Just when I thought we were done, ten men in long flowing robes of exceeding whiteness stood together in a circle, their faces glowing. With their eyes wide shut, they pointed their index fingers to the sky and solemnly recited the name of God. Allah. Allah. Allah. And I peaked.

After the celestial concert concluded, I walked through the exit nearing the shoe racks. The place reeked of vile odor. Stepping outside, I saw a beggar resting by the gate of the mosque while most, save a few, worshippers strolled by with blind eyes. In the courtyard, plastic bags danced around the roots of malnourished trees.

I felt dirty again. Man’s weakness was on full display.

It was too genuine.

My Fajr was an overwhelming experience of immersion in heavenly bliss, yet stained by a disparaging face and penetrating immoral apathy. The mosque became real for me. It was no longer a holy house that flashed boisterously harboring a hollow soul.

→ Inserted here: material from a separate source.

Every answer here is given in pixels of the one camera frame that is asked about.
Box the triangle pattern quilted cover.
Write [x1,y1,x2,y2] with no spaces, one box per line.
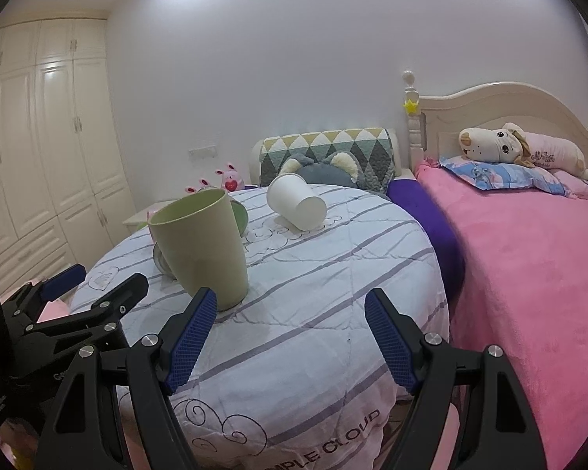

It was a place of honesty, with real people, real attempts at transcendence, and real failures. The calligraphy was stained with our human filth, our worldliness. The minbar sat high upon the mountain of our sins.

I was reminded of the term ‘adhaab used in the Quran to describe the punishment that is in store for those who are ungrateful to God. The root ‘a-dh-b, in its origin, means to be sweet, pleasant, agreeable. I was always confused by the derivation of this term that at the same time denoted both a severe punishment and a honey-like sweetness. But now I understand the contradiction.

It is the universal contradiction of our own existence: finite beings from an infinite source. The contradiction of Islam: a straight path in a crooked world.  The contradiction of our mosques: sacred spaces full of chaotic, sometimes profane beings.

Yet these perplexing paradoxes give life all the more meaning. In reality, they’re simply a reflection of ourselves. The ultimate contradiction: base beings capable of considerable evil, yet simultaneously, custodians of an infinite potential to be beautiful and virtuous.

Sadly, it is our nature to be tortured by the vagaries and ambiguities of life.

So how do we cope?

Discussing the Islamic notions of Heaven and Hell Mostafa Badawi writes, “There the mixture of good and evil, beauty and ugliness, perfection and imperfection, and happiness and misery that characterized the previous stages is finally disentangled.”

Perhaps, this life is just a cluster of irritating knots waiting to be undone.

So I lower my head, and with a soft smile gaze upon the flaws sewn into the fabric of life, and I can’t help but collapse in awe at the beauty and mystery hidden within each seam.

 

Rushain Abbasi is an American Muslim of Pakistani descent. He is pursuing his Master’s in Islamic Studies at Harvard University.